REQUIRED WORK — Find the line below with "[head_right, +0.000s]" and the line with "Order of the". Output them and the lines between, exactly, but not the pictures.

INPUT DATA —
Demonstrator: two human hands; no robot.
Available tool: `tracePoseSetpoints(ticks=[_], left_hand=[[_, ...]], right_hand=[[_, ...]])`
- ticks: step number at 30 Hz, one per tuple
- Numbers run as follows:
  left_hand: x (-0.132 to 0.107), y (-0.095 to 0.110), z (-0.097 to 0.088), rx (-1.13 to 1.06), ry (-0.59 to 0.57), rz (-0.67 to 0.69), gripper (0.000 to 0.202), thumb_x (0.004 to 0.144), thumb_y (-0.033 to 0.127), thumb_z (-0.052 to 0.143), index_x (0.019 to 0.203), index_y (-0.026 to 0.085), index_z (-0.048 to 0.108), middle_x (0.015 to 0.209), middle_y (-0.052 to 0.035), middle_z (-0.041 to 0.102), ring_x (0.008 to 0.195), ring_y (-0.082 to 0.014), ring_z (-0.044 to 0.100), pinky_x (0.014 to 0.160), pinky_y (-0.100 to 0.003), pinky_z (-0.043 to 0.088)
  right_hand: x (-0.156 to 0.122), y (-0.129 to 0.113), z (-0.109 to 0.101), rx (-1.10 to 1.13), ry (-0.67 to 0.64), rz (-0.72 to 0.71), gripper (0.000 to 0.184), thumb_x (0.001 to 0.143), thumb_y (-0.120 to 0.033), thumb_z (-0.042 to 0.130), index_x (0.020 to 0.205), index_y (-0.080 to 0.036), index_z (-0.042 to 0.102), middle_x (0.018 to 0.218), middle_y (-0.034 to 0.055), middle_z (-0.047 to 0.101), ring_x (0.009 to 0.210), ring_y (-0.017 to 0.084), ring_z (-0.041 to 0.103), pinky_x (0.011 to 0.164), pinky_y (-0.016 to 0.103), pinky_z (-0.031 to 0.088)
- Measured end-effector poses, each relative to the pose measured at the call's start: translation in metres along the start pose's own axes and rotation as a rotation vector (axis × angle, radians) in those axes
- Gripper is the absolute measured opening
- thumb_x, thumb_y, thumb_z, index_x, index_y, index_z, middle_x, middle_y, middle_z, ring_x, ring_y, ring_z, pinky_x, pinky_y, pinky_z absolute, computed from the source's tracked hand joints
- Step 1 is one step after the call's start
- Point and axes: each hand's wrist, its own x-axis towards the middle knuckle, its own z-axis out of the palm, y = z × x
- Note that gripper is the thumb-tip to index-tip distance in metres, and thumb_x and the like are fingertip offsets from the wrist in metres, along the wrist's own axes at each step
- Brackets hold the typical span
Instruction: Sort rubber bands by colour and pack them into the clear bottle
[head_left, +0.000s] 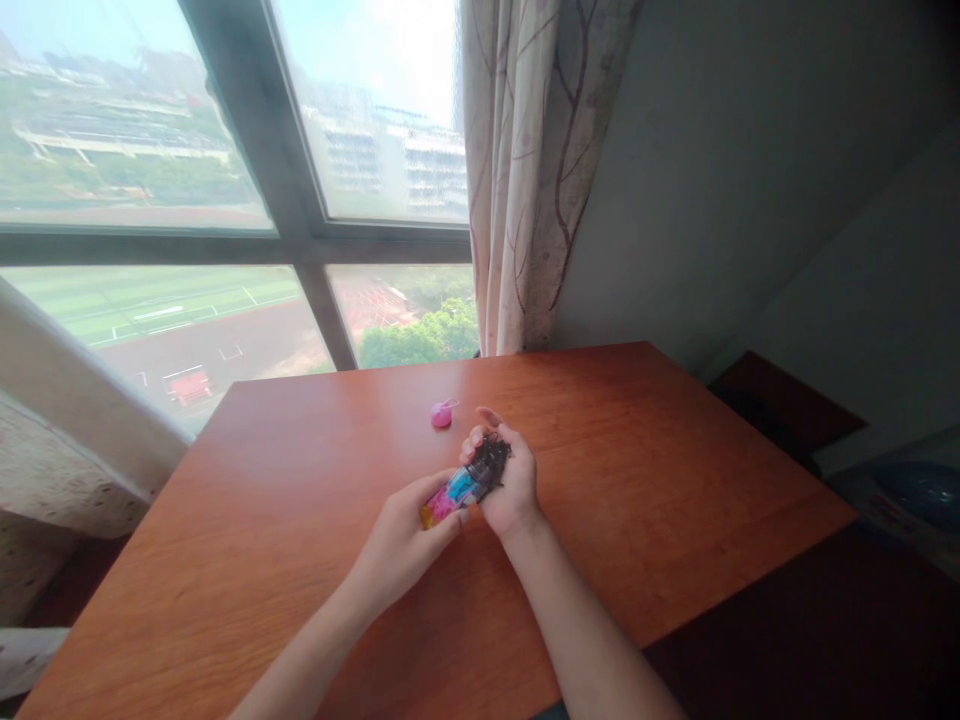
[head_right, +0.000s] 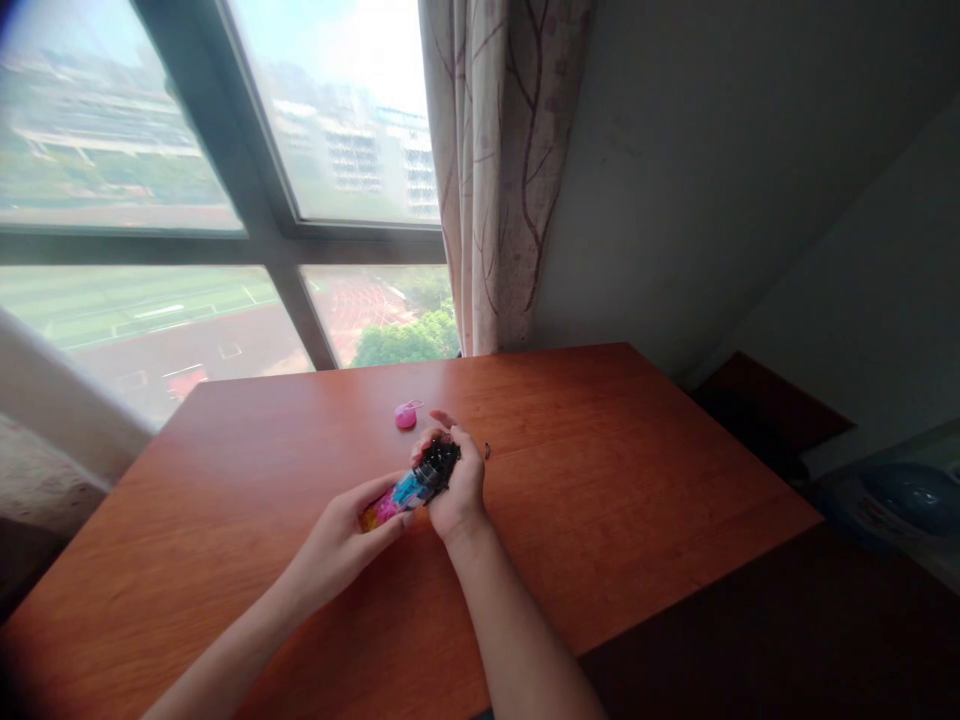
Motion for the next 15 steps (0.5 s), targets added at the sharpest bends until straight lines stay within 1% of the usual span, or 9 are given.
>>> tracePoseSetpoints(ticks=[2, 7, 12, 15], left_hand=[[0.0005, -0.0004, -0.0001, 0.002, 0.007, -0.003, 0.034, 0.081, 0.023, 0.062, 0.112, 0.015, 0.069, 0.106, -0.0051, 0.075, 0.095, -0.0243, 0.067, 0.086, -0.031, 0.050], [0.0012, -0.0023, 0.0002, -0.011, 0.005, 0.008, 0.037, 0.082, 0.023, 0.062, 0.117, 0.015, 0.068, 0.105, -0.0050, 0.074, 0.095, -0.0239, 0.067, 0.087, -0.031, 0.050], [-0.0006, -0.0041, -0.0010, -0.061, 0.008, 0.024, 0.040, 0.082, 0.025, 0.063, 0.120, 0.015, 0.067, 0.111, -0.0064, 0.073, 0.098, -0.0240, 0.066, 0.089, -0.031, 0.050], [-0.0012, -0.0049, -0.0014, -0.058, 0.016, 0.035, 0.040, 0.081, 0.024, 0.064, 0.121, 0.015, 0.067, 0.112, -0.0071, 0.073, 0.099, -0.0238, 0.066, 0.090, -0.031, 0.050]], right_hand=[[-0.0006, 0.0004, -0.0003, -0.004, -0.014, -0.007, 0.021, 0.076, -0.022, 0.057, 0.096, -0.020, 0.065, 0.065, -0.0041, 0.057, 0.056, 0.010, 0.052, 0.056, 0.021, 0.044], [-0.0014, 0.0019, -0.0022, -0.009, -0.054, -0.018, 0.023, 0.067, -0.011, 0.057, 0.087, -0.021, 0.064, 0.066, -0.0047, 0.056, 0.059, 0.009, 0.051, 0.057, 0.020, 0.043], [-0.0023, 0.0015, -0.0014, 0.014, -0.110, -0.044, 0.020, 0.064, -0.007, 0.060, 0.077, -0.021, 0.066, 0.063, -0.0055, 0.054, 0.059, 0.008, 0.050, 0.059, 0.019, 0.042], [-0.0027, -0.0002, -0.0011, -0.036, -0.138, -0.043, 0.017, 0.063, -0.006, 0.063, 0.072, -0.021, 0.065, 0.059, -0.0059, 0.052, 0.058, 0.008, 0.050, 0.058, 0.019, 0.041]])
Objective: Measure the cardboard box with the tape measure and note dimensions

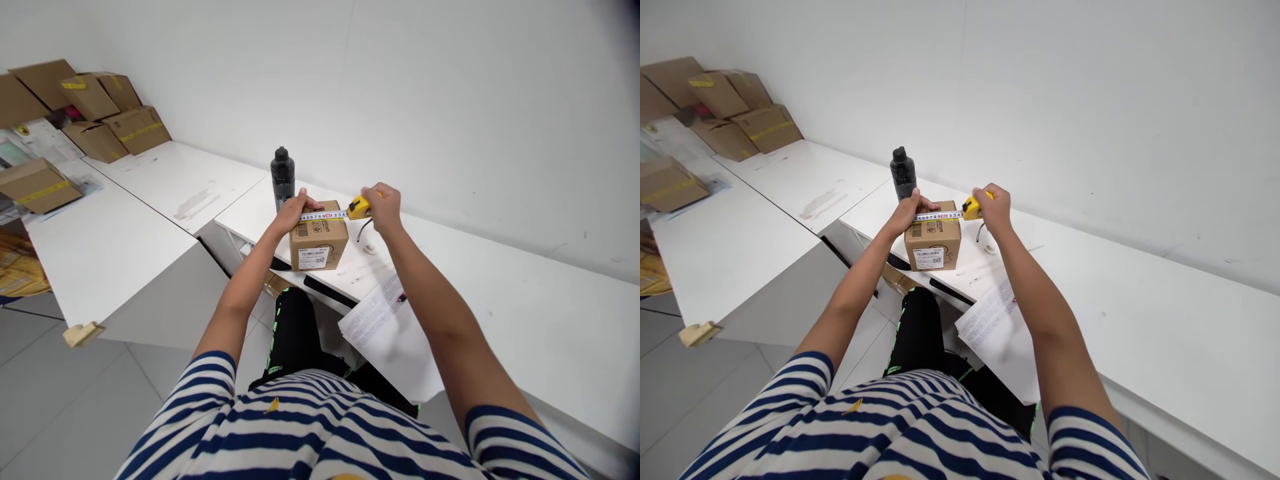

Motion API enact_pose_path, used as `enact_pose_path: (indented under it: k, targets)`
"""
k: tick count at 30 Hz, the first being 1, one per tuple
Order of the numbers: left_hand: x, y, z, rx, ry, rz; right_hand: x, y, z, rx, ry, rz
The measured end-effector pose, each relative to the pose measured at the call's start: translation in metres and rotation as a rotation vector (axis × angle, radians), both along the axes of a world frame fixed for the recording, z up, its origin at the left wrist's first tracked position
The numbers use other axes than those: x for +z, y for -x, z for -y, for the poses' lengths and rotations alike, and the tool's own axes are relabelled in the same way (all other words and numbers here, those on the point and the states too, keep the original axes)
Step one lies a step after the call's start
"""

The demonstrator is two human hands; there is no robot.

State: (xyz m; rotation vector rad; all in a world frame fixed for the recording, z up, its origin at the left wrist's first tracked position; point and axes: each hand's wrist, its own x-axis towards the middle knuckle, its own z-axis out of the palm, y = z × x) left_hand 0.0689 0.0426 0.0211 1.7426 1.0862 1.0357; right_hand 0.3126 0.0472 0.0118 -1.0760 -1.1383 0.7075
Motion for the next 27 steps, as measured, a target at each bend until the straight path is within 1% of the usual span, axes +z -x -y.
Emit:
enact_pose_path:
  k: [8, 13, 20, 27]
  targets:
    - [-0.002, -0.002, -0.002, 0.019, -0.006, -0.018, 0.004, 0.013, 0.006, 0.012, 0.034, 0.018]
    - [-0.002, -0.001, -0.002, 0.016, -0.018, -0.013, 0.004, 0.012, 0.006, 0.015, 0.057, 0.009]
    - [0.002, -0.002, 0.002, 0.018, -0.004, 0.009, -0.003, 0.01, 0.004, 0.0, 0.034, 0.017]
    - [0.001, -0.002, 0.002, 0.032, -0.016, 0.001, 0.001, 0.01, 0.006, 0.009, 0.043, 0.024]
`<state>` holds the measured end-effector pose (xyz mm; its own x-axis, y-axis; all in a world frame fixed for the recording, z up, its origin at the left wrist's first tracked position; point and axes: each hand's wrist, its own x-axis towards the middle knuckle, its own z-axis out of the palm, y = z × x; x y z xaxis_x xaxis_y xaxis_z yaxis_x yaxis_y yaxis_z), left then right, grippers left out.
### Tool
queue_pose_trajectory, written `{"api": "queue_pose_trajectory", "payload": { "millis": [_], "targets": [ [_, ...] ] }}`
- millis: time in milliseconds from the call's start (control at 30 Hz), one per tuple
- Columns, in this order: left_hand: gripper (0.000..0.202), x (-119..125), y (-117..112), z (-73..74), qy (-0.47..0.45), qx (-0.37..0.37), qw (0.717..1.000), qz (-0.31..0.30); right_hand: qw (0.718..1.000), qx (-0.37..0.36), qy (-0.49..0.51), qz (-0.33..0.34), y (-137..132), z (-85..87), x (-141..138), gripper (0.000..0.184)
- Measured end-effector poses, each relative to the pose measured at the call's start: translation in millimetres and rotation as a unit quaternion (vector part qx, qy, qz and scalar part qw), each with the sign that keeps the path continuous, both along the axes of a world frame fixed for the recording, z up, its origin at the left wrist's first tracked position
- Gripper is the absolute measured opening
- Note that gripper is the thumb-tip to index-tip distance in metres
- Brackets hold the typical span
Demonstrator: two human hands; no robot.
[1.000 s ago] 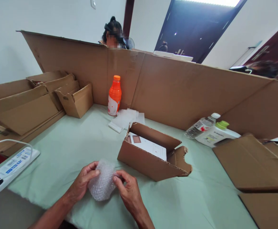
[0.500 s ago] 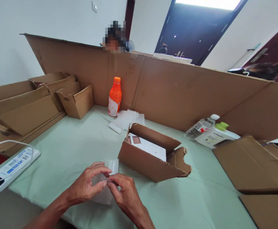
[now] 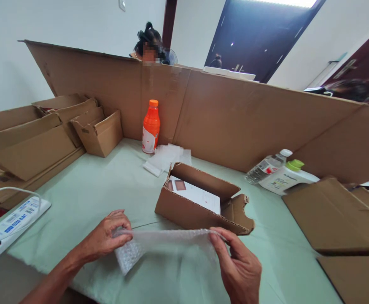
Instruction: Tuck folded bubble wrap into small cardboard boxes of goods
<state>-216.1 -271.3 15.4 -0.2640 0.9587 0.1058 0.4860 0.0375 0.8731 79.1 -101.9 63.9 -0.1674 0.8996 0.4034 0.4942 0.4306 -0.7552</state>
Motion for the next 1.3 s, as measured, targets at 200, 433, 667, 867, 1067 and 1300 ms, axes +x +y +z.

THE COMPLETED TASK —
[head_right, +0.000s] 
Motion for the next 15 steps (0.5 s), targets added at the sharpest bends until straight lines stay within 1% of the usual span, or 9 are given.
>>> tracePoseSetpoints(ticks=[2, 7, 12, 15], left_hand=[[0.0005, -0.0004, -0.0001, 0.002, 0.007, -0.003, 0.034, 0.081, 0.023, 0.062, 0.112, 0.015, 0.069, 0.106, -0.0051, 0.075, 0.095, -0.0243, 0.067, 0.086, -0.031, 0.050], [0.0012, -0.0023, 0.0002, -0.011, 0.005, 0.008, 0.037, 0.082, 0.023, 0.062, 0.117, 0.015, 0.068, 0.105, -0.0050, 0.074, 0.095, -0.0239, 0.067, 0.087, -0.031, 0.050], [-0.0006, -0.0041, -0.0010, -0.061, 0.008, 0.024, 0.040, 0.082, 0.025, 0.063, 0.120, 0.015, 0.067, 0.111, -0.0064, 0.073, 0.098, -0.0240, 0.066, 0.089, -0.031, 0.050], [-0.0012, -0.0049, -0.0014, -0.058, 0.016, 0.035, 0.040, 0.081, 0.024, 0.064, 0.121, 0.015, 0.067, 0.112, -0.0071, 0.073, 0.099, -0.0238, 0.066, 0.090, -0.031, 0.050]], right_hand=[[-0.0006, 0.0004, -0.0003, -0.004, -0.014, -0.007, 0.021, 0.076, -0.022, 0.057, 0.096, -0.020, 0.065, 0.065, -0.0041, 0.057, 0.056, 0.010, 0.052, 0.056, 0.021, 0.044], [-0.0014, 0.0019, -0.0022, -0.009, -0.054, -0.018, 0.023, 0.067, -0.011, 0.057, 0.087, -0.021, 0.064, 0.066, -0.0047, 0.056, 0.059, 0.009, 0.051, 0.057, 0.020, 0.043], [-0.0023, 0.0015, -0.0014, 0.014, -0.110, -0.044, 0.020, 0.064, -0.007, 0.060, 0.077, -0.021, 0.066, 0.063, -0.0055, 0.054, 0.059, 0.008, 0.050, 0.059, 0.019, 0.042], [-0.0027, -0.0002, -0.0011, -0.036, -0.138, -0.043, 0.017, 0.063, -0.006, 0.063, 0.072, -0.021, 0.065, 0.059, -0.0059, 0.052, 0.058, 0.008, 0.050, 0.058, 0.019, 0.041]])
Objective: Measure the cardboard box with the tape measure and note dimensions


Motion API enact_pose_path, used as `enact_pose_path: (indented under it: k, targets)`
"""
k: tick count at 30 Hz, the first being 1, one per tuple
Order of the numbers: left_hand: x, y, z, rx, ry, rz; right_hand: x, y, z, rx, ry, rz

With this, the answer is finished.